The Number of Negative Lymph Nodes is Positively Associated with Survival in Esophageal Squamous Cell Carcinoma Patients in China

Lan Yu 2,3, Xiao-Tao Zhang 3, Shang-Hui Guan 1, Yu-Feng Cheng 1,*, Lin-Xi Li 4
PMCID: PMC7065439  PMID: 32190739

Abstract

Background

There is a controversial relationship between the negative lymph nodes (NLNs) and survival in patients with esophageal squamous cell carcinoma (ESCC). This study investigates the implications of total number of NLNs on thoracic ESCC patient prognosis.

Methods

579 thoracic ESCC patients were categorized into four groups (0-9, 10-14, 15-19 and ≥20 NLNs). Univariate analysis was done by the log-rank tests while multivariate analysis was undertaken using Cox regression models. Survival analysis was determined employing the Kaplan-Meier method.

Results

When the numbers of NLNs were 9 or less, 10 to 14, 15 to 19 and 20 or more, patients of 3-year survival rates were 21.7%, 40.0%, 61.2% and 77.5%, respectively (P<0.001). In the node-negative and node-positive subgroups, 3-year survival rates were 34.9% and 14.3%, 50.9% and 19.3%, 65.6% and 51.8%, 81.4% and 68.9% respectively (P<0.001). Gender, tumor length, tumor differentiation, T and N stage as well as the total NLNs were found to be significantly linked to survival rates. Multivariate analysis showed tumor length, T stage, N stage and total NLNs were independent prognostic factors for ESCC patients.

Conclusion

NLNs numbers is a significant independent prognostic indicator for thoracic ESCC patients’ survival after curative esophagectomy.
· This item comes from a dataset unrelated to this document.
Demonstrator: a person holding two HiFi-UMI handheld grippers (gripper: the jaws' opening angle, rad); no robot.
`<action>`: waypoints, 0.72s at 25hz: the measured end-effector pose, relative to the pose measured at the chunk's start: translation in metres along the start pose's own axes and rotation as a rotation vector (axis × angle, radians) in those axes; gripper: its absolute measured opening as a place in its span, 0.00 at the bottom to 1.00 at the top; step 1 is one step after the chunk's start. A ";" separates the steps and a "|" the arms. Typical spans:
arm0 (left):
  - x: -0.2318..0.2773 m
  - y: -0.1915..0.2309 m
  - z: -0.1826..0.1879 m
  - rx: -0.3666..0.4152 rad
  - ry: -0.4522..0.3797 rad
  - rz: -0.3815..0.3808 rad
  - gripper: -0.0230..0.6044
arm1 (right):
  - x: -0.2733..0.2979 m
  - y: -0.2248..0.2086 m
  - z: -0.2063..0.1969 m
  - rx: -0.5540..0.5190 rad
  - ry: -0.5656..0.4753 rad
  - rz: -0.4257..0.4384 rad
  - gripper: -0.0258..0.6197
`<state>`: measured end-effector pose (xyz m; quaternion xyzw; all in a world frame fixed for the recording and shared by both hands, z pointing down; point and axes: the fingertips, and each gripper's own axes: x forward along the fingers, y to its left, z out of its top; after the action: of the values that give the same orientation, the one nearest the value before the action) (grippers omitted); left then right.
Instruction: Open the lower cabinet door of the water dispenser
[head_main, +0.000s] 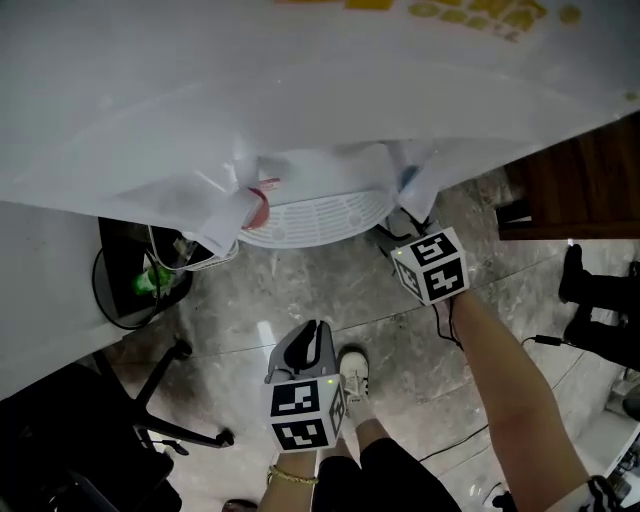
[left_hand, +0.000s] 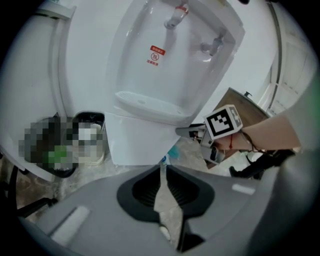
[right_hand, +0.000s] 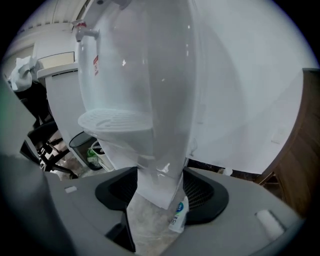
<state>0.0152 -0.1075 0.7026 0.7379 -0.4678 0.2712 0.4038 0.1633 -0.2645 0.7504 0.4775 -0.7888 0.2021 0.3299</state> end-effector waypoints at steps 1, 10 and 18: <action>-0.001 0.000 0.000 -0.003 -0.002 0.003 0.10 | -0.001 0.000 -0.001 0.008 0.003 -0.005 0.48; -0.022 0.002 -0.001 -0.013 -0.040 0.034 0.06 | -0.054 0.056 -0.052 0.174 -0.051 -0.026 0.38; -0.072 0.029 -0.018 -0.039 -0.101 0.116 0.05 | -0.106 0.197 -0.102 0.362 -0.003 0.148 0.27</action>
<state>-0.0417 -0.0653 0.6654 0.7143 -0.5349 0.2474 0.3775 0.0568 -0.0431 0.7453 0.4701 -0.7731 0.3635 0.2219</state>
Keywords: Esophageal squamous cell carcinoma, Lymph node, Esophagectomy, Metastasis, Prognosis

1. Introduction

Esophageal carcinoma (EC) is a frequently encountered cancer and a major contributor of deaths attributed to cancer worldwide [1]. This condition is found at the highest rates in Eastern Asia as well as in Eastern and Southern Africa [1]. In 2015, China reported an approximate 477,900 newly diagnosed EC patients and 375,000 EC-related mortalities [2]. The 2 main pathological types of esophageal cancer are adenocarcinoma and squamous cell carcinoma (SCC). Upwards of 90% of patients with EC have the SCC subtype, especially in populations such as China where EC is rampant [3]. Despite advancements in multidisciplinary treatment in recent years, complete resection is still the only treatment that can cure EC. Previous literatures have suggested that the total metastatic lymph nodes (LNs) represents an independent prognostic factor in determining EC patients’ survival rates [4, 5]. Although the 7th American Joint Committee on Cancer (AJCC) staging system recommends that a total dissection of at least 15 LNs are necessary to accurately stage patients undergoing esophagectomy without induction chemoradiation, there are controversies about the optimal extent of LN dissection during radical lymphadenectomy [6, 7].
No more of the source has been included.